→ **What to do**
Extract the full listing verbatim and drop any pictures from your copy.

——————

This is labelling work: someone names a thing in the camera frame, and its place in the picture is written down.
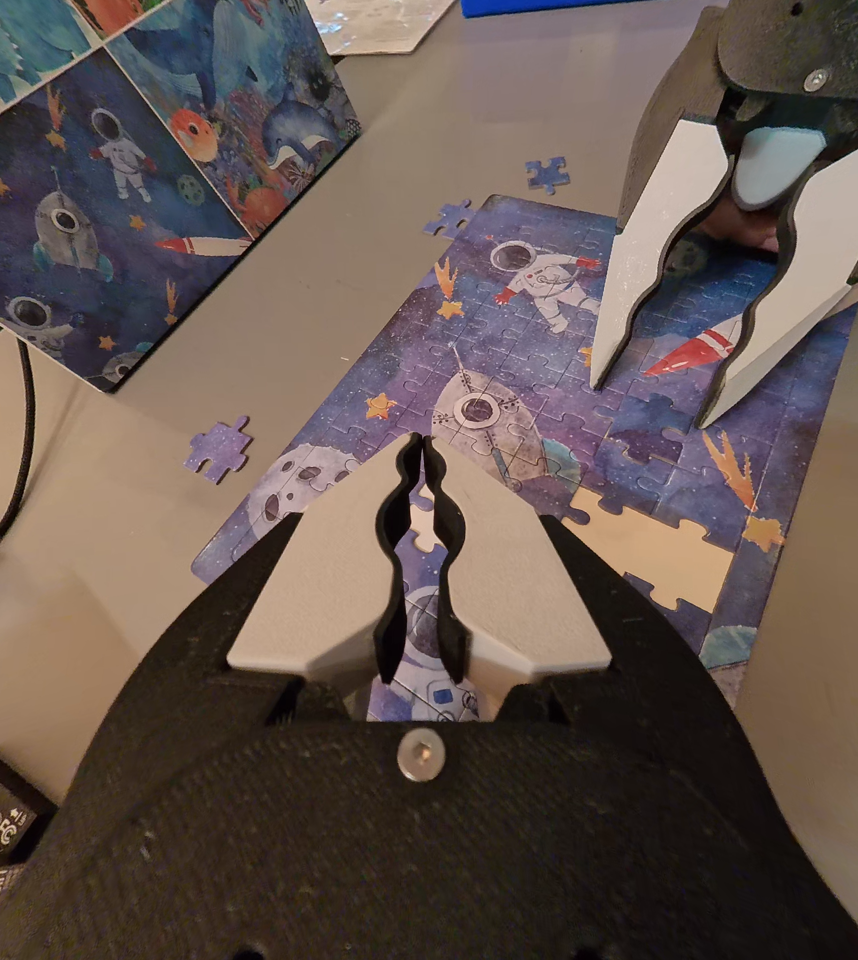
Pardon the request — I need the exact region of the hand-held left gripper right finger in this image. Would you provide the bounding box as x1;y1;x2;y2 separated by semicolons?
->
423;435;617;706

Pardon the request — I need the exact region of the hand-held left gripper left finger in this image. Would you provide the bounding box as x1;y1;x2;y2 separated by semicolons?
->
225;432;425;710

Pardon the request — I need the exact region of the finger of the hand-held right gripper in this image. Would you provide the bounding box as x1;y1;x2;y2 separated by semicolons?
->
590;117;735;391
695;135;858;430

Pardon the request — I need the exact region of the purple jigsaw puzzle piece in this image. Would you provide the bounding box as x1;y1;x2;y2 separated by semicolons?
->
524;155;571;195
186;415;254;486
421;198;475;242

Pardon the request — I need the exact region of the space jigsaw puzzle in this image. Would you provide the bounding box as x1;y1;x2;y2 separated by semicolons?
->
190;192;858;723

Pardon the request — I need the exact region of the person's right hand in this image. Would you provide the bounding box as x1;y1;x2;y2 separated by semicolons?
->
699;196;782;255

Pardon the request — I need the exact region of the blue plastic bin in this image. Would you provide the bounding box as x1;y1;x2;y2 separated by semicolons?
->
462;0;709;21

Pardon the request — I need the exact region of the white paper sheet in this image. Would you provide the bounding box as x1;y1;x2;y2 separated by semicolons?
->
303;0;461;58

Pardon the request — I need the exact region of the puzzle box lid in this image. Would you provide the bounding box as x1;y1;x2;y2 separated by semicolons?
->
0;0;364;396

——————

→ **Answer to the problem**
This is labelling work: someone names a thing in the camera frame, and its place in the picture is written down.
Pardon the request — I need the exact region of the hand-held left gripper right finger in this image. Would you provide the bounding box as x1;y1;x2;y2 separated by semicolons?
->
423;435;617;706

Pardon the request — I need the exact region of the hand-held left gripper left finger in this image. Would you provide the bounding box as x1;y1;x2;y2 separated by semicolons?
->
225;432;425;710

Pardon the request — I need the exact region of the finger of the hand-held right gripper in this image. Would you provide the bounding box as x1;y1;x2;y2 separated by semicolons?
->
590;117;735;391
695;135;858;430

Pardon the request — I need the exact region of the purple jigsaw puzzle piece in this image. Would you provide the bounding box as x1;y1;x2;y2 separated by semicolons?
->
524;155;571;195
186;415;254;486
421;198;475;242

Pardon the request — I need the exact region of the space jigsaw puzzle in this image. Would you provide the bounding box as x1;y1;x2;y2 separated by semicolons?
->
190;192;858;723

Pardon the request — I need the exact region of the person's right hand in this image. Would you provide the bounding box as x1;y1;x2;y2 separated by semicolons?
->
699;196;782;255

Pardon the request — I need the exact region of the blue plastic bin in this image. Would you provide the bounding box as x1;y1;x2;y2 separated by semicolons?
->
462;0;709;21

Pardon the request — I need the exact region of the white paper sheet in this image. Would you provide the bounding box as x1;y1;x2;y2 separated by semicolons?
->
303;0;461;58

Pardon the request — I need the exact region of the puzzle box lid in this image. Would you provide the bounding box as x1;y1;x2;y2 separated by semicolons?
->
0;0;364;396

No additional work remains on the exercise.